▶ _TASK TO COMPLETE_: Return each record shown beneath, word for word.
[[ TASK MATERIAL, beginning ]]
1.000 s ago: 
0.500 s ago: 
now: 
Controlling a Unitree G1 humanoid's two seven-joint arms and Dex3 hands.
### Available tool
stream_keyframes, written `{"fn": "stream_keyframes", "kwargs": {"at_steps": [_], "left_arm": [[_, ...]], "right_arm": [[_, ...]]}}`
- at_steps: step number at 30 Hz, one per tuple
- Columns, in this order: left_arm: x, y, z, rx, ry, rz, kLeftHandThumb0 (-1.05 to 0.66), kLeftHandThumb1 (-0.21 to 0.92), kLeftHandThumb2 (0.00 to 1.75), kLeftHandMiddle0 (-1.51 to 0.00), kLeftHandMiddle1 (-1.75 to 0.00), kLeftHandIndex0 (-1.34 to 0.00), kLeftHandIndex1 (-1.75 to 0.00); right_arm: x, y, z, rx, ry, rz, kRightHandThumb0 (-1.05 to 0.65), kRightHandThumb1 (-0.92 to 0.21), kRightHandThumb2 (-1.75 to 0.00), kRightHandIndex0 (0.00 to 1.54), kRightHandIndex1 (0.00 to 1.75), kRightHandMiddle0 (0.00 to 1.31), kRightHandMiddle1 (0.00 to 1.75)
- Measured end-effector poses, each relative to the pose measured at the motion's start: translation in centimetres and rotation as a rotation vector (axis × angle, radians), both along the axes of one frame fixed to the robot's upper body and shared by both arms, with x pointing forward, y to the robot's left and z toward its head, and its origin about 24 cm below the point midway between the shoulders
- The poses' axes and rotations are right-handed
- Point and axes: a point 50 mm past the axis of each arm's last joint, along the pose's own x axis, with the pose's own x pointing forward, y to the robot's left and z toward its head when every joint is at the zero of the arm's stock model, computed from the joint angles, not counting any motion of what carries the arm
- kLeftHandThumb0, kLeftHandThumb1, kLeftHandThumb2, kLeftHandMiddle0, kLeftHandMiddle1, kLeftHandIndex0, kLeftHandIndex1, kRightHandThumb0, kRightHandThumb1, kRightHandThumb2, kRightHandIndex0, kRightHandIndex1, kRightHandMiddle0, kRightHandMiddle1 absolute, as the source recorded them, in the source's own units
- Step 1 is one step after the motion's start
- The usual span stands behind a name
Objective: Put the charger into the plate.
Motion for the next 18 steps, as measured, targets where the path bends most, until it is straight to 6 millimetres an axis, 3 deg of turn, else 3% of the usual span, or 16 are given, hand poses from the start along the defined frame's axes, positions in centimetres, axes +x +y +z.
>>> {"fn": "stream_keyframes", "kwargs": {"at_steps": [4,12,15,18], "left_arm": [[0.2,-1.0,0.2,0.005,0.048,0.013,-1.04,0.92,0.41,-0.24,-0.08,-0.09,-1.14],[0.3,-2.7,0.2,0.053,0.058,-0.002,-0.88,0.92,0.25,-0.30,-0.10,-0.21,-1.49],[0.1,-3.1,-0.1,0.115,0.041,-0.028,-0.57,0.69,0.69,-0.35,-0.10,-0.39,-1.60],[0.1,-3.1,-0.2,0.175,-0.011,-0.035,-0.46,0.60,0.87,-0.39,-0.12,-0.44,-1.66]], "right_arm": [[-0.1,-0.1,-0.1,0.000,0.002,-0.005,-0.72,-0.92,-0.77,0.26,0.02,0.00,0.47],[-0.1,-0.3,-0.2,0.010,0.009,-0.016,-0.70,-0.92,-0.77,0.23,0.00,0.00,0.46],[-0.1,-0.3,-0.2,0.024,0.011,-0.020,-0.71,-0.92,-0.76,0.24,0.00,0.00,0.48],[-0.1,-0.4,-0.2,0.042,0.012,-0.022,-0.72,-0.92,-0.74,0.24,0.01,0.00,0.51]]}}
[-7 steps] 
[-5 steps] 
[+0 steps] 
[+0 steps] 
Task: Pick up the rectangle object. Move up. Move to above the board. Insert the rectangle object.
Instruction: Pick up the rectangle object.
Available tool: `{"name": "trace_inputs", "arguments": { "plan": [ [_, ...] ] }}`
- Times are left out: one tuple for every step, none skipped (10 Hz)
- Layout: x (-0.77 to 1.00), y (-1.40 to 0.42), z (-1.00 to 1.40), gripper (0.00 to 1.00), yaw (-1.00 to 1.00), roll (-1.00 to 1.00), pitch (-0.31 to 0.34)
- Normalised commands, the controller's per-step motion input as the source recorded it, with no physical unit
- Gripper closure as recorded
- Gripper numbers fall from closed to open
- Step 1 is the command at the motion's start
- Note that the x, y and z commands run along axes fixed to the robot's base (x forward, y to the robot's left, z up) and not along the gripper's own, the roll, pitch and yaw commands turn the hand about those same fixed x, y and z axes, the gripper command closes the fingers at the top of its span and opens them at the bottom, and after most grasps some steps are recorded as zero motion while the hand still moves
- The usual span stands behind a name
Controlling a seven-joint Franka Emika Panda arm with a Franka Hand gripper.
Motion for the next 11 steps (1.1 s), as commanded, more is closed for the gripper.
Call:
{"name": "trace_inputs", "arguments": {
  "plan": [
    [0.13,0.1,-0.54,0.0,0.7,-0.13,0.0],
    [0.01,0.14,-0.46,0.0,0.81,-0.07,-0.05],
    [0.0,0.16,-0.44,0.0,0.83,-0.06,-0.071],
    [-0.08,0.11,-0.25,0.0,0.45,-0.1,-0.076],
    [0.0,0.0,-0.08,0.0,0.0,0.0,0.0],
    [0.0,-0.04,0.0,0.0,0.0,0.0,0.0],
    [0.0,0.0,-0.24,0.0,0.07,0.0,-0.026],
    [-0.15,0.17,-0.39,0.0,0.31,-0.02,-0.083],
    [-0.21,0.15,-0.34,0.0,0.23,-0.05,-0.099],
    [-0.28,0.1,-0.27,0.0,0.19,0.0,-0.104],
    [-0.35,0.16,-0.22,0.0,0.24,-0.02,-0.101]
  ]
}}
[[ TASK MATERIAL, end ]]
▶ _SOLUTION FOR THIS PROBLEM_:
1.000 s ago: 
0.500 s ago: 
now: 
Controlling a Unitree G1 humanoid's two seven-joint arms and Dex3 hands.
### Available tool
stream_keyframes, written `{"fn": "stream_keyframes", "kwargs": {"at_steps": [_], "left_arm": [[_, ...]], "right_arm": [[_, ...]]}}`
- at_steps: step number at 30 Hz, one per tuple
- Columns, in this order: left_arm: x, y, z, rx, ry, rz, kLeftHandThumb0 (-1.05 to 0.66), kLeftHandThumb1 (-0.21 to 0.92), kLeftHandThumb2 (0.00 to 1.75), kLeftHandMiddle0 (-1.51 to 0.00), kLeftHandMiddle1 (-1.75 to 0.00), kLeftHandIndex0 (-1.34 to 0.00), kLeftHandIndex1 (-1.75 to 0.00); right_arm: x, y, z, rx, ry, rz, kRightHandThumb0 (-1.05 to 0.65), kRightHandThumb1 (-0.92 to 0.21), kRightHandThumb2 (-1.75 to 0.00), kRightHandIndex0 (0.00 to 1.54), kRightHandIndex1 (0.00 to 1.75), kRightHandMiddle0 (0.00 to 1.31), kRightHandMiddle1 (0.00 to 1.75)
- Measured end-effector poses, each relative to the pose measured at the motion's start: translation in centimetres and rotation as a rotation vector (axis × angle, radians), both along the axes of one frame fixed to the robot's upper body and shared by both arms, with x pointing forward, y to the robot's left and z toward its head, and its origin about 24 cm below the point midway between the shoulders
- The poses' axes and rotations are right-handed
- Point and axes: a point 50 mm past the axis of each arm's last joint, along the pose's own x axis, with the pose's own x pointing forward, y to the robot's left and z toward its head when every joint is at the zero of the arm's stock model, computed from the joint angles, not counting any motion of what carries the arm
- kLeftHandThumb0, kLeftHandThumb1, kLeftHandThumb2, kLeftHandMiddle0, kLeftHandMiddle1, kLeftHandIndex0, kLeftHandIndex1, kRightHandThumb0, kRightHandThumb1, kRightHandThumb2, kRightHandIndex0, kRightHandIndex1, kRightHandMiddle0, kRightHandMiddle1 absolute, as the source recorded them, in the source's own units
- Step 1 is one step after the motion's start
- The usual span stands behind a name
Objective: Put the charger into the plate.
Motion for the next 18 steps, as measured, targets where the path bends most, until it is straight to 6 millimetres an axis, 3 deg of turn, else 3% of the usual span, or 16 are given, hand poses from the start along the defined frame's axes, positions in centimetres, axes +x +y +z.
>>> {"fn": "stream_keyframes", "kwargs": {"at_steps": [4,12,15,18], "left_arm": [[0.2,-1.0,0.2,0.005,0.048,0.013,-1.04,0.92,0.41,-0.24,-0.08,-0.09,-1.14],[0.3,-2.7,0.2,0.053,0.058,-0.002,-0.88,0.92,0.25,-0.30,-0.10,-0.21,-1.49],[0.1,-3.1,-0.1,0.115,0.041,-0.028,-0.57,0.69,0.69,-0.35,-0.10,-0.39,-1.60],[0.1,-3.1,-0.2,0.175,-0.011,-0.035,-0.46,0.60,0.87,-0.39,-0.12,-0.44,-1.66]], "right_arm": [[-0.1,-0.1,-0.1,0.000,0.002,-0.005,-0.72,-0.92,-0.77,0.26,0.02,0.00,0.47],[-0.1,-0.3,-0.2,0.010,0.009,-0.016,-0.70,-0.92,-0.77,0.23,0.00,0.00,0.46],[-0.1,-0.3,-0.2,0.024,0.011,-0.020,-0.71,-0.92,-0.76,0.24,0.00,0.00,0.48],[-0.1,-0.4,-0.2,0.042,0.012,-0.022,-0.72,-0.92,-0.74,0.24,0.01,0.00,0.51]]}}
[-7 steps] 
[-5 steps] 
[+0 steps] 
[+0 steps] 
Task: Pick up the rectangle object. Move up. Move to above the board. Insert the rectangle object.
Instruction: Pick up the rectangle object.
Available tool: `{"name": "trace_inputs", "arguments": { "plan": [ [_, ...] ] }}`
- Times are left out: one tuple for every step, none skipped (10 Hz)
- Layout: x (-0.77 to 1.00), y (-1.40 to 0.42), z (-1.00 to 1.40), gripper (0.00 to 1.00), yaw (-1.00 to 1.00), roll (-1.00 to 1.00), pitch (-0.31 to 0.34)
- Normalised commands, the controller's per-step motion input as the source recorded it, with no physical unit
- Gripper closure as recorded
- Gripper numbers fall from closed to open
- Step 1 is the command at the motion's start
- Note that the x, y and z commands run along axes fixed to the robot's base (x forward, y to the robot's left, z up) and not along the gripper's own, the roll, pitch and yaw commands turn the hand about those same fixed x, y and z axes, the gripper command closes the fingers at the top of its span and opens them at the bottom, and after most grasps some steps are recorded as zero motion while the hand still moves
- The usual span stands behind a name
Controlling a seven-joint Franka Emika Panda arm with a Franka Hand gripper.
Motion for the next 11 steps (1.1 s), as commanded, more is closed for the gripper.
Call:
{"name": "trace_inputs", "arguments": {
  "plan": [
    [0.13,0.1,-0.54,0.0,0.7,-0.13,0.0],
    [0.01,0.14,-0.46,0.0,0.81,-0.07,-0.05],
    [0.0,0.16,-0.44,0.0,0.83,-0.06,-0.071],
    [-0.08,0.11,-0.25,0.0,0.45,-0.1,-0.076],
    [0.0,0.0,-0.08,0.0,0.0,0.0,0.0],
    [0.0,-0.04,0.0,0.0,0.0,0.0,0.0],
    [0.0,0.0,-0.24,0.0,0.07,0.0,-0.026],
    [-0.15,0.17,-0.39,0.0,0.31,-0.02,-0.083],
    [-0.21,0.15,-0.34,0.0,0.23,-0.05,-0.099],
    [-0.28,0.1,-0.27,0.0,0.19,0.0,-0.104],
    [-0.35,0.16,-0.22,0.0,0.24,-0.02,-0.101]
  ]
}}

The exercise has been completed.